Sample Preparation and LC-MS/MS Analysis
Plasma berberine concentrations were quantified using a validated liquid chromatography-tandem mass spectrometry (LC-MS/MS) method performed on a Shimadzu LC-MS/MS system equipped with an electrospray ionization (ESI) source operating in positive ion mode. Before analysis, frozen plasma samples were thawed at room temperature and subjected to protein precipitation using acidified acetonitrile. Briefly, plasma samples were mixed with precipitation solvent, vortexed to ensure complete protein removal and analyte extraction, and then centrifuged to obtain clarified supernatants. The supernatants were transferred to autosampler vials, and 3 µL was injected into the LC–MS/MS system for analysis.

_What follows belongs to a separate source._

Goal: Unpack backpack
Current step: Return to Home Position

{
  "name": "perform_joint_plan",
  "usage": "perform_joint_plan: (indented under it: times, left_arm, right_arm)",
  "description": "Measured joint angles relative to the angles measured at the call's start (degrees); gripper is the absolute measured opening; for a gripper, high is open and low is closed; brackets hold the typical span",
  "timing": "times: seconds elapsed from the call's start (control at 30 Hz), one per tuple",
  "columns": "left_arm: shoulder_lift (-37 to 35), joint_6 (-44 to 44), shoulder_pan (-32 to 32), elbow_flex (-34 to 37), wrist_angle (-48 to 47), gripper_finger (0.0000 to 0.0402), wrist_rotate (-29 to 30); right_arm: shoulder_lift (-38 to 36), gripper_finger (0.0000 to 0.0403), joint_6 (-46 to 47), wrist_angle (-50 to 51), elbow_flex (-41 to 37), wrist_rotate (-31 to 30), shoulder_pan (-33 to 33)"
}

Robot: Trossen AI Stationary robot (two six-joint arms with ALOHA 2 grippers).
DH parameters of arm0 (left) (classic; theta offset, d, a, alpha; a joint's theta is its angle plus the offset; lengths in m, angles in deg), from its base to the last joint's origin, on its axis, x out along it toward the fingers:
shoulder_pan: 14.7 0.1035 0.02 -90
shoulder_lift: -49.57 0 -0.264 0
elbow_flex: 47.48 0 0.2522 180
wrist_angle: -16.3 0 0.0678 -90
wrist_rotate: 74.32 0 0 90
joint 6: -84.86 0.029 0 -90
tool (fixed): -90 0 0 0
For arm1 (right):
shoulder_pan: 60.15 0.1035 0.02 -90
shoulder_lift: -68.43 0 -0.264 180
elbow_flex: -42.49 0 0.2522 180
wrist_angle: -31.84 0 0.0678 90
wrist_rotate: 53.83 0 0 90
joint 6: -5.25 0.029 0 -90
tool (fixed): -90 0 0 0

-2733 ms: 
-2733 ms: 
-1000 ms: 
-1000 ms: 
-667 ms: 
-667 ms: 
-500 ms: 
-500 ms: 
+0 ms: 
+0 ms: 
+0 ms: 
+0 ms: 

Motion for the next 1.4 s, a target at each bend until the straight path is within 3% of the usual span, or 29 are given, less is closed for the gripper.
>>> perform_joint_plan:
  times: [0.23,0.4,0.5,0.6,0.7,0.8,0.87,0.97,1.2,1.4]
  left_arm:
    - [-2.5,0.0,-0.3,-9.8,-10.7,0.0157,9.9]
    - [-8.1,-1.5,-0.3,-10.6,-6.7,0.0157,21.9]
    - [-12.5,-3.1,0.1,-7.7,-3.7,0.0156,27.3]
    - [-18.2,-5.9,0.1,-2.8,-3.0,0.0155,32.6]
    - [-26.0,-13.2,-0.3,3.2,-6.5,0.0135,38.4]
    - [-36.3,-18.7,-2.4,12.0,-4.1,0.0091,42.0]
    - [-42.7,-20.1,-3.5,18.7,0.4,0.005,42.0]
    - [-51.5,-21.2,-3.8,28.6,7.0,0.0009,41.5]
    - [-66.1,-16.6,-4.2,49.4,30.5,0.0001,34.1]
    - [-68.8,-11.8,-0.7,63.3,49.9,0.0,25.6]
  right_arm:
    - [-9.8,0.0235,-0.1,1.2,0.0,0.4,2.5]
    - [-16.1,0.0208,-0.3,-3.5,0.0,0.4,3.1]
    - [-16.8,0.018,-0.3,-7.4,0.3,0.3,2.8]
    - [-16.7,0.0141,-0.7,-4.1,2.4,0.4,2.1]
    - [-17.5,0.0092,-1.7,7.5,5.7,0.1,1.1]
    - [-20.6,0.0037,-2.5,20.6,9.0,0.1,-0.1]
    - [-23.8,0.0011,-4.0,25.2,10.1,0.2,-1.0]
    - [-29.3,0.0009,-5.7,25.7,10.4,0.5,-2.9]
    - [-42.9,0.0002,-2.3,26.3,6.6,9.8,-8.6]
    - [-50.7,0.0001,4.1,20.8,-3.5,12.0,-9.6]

Chromatographic separation was achieved on a Thermo C18 column (100 × 4.6 mm, 3 µm) maintained at 40 °C using isocratic elution. The mobile phase consisted of 10 mM ammonium formate (pH 6.0) in water (solvent A) and acetonitrile (solvent B), mixed at a 50:50 (v/v) ratio and delivered at a flow rate of 0.45 mL/min. The total run time was 3.0 minutes. Mass spectrometric detection was performed in multiple reaction monitoring (MRM) mode using positive ESI. Quantification was based on monitoring the berberine precursor-to-product ion transition m/z 336.5 → 321.2, selected for optimal sensitivity and selectivity. Optimized source parameters included an interface temperature of 300°C, desolvation temperature of 526°C, DL temperature of 250°C, nebulizing gas flow of 3.0 L/min, and heating/drying gas flow of 10.0 L/min, ensuring stable ionization and high analytical sensitivity. The method was fully validated, demonstrating excellent linearity (R2 = 0.99), a lower limit of quantification (LOQ) of 1.0 pg/mL, and a limit of detection (LOD) of 0.4 pg/mL for berberine in human plasma. Extracted ion chromatograms obtained by LC–MS/MS at the lower limit of quantification (1.0 pg/mL) and the highest calibration concentration (50,000 pg/mL) are provided in Supplementary Figure S1 to demonstrate assay sensitivity, peak integrity, and chromatographic performance across the validated concentration range.
Statistical Analysis
Outcomes of interest included blood berberine responses, as indicated by pharmacokinetic variables (Cmax, AUC0-24, Tmax) and raw concentrations; selected metabolic parameters (glucose and insulin); and safety markers, including hemodynamics and standard clinical panels. To account for outliers and potential normality violations, data with one value per condition (eg, pharmacokinetic variables and percent changes in safety markers) were analyzed using the non-parametric Wilcoxon signed-rank test, with treatment (liposomal berberine and non-liposomal berberine) specified as a within-subjects factor. Linear mixed-effects models were employed to investigate the effects of treatment and time on outcomes with multiple values per condition (eg, raw berberine concentrations and hemodynamic variables). Models included fixed effects for the interaction between treatment and time point, with a random intercept and slope for time point nested within subjects. Restricted maximum likelihood (REML) estimation was used, incorporating an autoregressive correlation structure. Joint tests of fixed effects were conducted. For all tests, statistical significance was considered at p < 0.05. Unless otherwise noted, descriptive data are presented as median ± interquartile range (IQR). Percent differences were calculated by dividing the absolute difference between values by the mean of the values, then multiplying by 100 to express the result as a percentage. Data were analyzed using R software version 4.4.2 with the rstatix package version 0.7.2.22,23
Results
Participant Characteristics
Six male participants completed the present pilot study and were included in the analysis (Table 1 and Figure 3).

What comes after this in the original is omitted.